## Exercise requirements:
Copy the lines below as they are; omit the images they contain.
*** Begin section ***
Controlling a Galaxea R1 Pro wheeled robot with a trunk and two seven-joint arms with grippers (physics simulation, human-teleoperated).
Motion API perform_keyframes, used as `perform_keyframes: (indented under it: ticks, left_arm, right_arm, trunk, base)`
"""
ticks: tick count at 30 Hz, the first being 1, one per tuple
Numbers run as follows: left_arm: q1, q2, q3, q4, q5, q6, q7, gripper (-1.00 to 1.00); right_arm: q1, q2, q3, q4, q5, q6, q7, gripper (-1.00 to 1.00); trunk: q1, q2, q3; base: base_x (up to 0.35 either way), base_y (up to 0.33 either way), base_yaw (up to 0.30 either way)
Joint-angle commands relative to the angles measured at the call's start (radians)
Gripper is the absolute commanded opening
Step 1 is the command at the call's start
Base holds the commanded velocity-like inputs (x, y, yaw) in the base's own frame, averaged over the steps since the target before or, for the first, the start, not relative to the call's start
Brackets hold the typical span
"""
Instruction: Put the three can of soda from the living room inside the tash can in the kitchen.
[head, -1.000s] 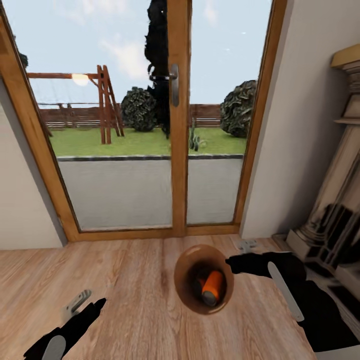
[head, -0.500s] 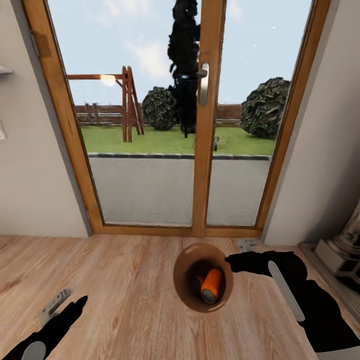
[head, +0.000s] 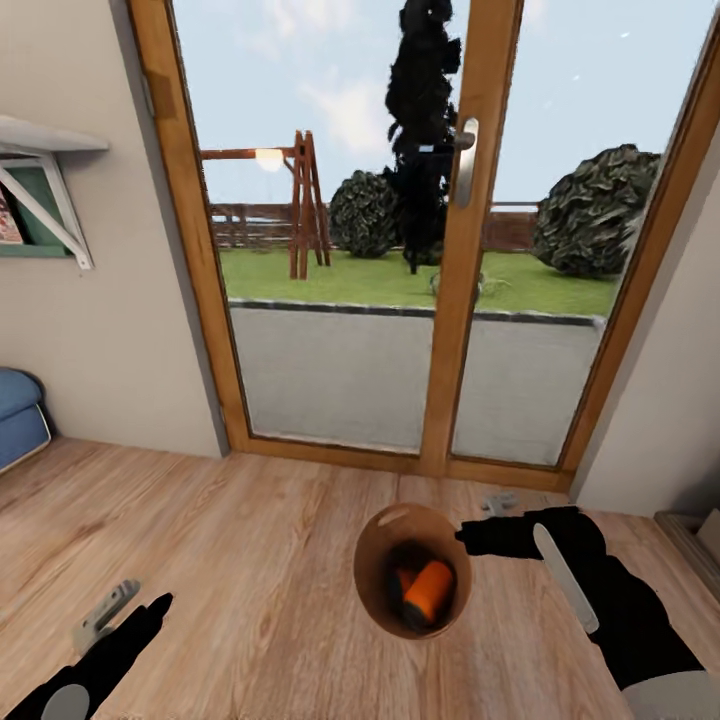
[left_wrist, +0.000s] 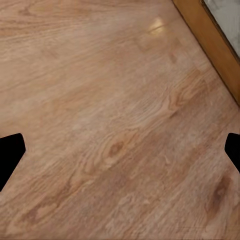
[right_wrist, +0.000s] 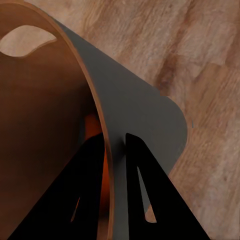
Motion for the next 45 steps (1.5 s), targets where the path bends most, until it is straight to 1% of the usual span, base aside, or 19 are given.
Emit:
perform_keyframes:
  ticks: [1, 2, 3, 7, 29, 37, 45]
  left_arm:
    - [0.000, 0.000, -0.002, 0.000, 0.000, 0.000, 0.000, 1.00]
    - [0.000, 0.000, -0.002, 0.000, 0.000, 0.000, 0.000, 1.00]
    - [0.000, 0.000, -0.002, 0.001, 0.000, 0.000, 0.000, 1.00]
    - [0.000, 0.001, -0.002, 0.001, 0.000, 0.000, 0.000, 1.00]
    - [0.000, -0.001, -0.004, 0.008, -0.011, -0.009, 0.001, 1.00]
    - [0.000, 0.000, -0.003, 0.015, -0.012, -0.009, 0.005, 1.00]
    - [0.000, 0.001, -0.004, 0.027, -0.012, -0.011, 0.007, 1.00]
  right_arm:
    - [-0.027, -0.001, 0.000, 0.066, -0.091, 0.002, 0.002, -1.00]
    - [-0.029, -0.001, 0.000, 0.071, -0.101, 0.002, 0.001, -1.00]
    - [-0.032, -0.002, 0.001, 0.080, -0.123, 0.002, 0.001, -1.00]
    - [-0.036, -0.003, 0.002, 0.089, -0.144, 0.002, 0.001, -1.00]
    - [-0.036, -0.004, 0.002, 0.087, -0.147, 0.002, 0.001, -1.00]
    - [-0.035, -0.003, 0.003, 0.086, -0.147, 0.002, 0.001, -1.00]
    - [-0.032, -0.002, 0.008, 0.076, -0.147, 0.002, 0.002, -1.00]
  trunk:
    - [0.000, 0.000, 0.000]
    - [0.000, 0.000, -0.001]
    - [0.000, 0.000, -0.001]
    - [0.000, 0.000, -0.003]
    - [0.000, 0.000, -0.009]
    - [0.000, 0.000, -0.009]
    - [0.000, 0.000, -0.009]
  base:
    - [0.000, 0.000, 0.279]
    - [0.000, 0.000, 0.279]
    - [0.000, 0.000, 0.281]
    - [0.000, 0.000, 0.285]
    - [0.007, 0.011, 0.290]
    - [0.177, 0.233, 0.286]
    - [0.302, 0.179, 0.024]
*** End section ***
## Expected answer:
Controlling a Galaxea R1 Pro wheeled robot with a trunk and two seven-joint arms with grippers (physics simulation, human-teleoperated).
Motion API perform_keyframes, used as `perform_keyframes: (indented under it: ticks, left_arm, right_arm, trunk, base)`
"""
ticks: tick count at 30 Hz, the first being 1, one per tuple
Numbers run as follows: left_arm: q1, q2, q3, q4, q5, q6, q7, gripper (-1.00 to 1.00); right_arm: q1, q2, q3, q4, q5, q6, q7, gripper (-1.00 to 1.00); trunk: q1, q2, q3; base: base_x (up to 0.35 either way), base_y (up to 0.33 either way), base_yaw (up to 0.30 either way)
Joint-angle commands relative to the angles measured at the call's start (radians)
Gripper is the absolute commanded opening
Step 1 is the command at the call's start
Base holds the commanded velocity-like inputs (x, y, yaw) in the base's own frame, averaged over the steps since the target before or, for the first, the start, not relative to the call's start
Brackets hold the typical span
"""
Instruction: Put the three can of soda from the living room inside the tash can in the kitchen.
[head, -1.000s] 
[head, -0.500s] 
[head, +0.000s] 
[left_wrist, +0.000s] 
[right_wrist, +0.000s] 
Motion for the next 45 steps (1.5 s), targets where the path bends most, until it is straight to 1% of the usual span, base aside, or 19 are given.
Emit:
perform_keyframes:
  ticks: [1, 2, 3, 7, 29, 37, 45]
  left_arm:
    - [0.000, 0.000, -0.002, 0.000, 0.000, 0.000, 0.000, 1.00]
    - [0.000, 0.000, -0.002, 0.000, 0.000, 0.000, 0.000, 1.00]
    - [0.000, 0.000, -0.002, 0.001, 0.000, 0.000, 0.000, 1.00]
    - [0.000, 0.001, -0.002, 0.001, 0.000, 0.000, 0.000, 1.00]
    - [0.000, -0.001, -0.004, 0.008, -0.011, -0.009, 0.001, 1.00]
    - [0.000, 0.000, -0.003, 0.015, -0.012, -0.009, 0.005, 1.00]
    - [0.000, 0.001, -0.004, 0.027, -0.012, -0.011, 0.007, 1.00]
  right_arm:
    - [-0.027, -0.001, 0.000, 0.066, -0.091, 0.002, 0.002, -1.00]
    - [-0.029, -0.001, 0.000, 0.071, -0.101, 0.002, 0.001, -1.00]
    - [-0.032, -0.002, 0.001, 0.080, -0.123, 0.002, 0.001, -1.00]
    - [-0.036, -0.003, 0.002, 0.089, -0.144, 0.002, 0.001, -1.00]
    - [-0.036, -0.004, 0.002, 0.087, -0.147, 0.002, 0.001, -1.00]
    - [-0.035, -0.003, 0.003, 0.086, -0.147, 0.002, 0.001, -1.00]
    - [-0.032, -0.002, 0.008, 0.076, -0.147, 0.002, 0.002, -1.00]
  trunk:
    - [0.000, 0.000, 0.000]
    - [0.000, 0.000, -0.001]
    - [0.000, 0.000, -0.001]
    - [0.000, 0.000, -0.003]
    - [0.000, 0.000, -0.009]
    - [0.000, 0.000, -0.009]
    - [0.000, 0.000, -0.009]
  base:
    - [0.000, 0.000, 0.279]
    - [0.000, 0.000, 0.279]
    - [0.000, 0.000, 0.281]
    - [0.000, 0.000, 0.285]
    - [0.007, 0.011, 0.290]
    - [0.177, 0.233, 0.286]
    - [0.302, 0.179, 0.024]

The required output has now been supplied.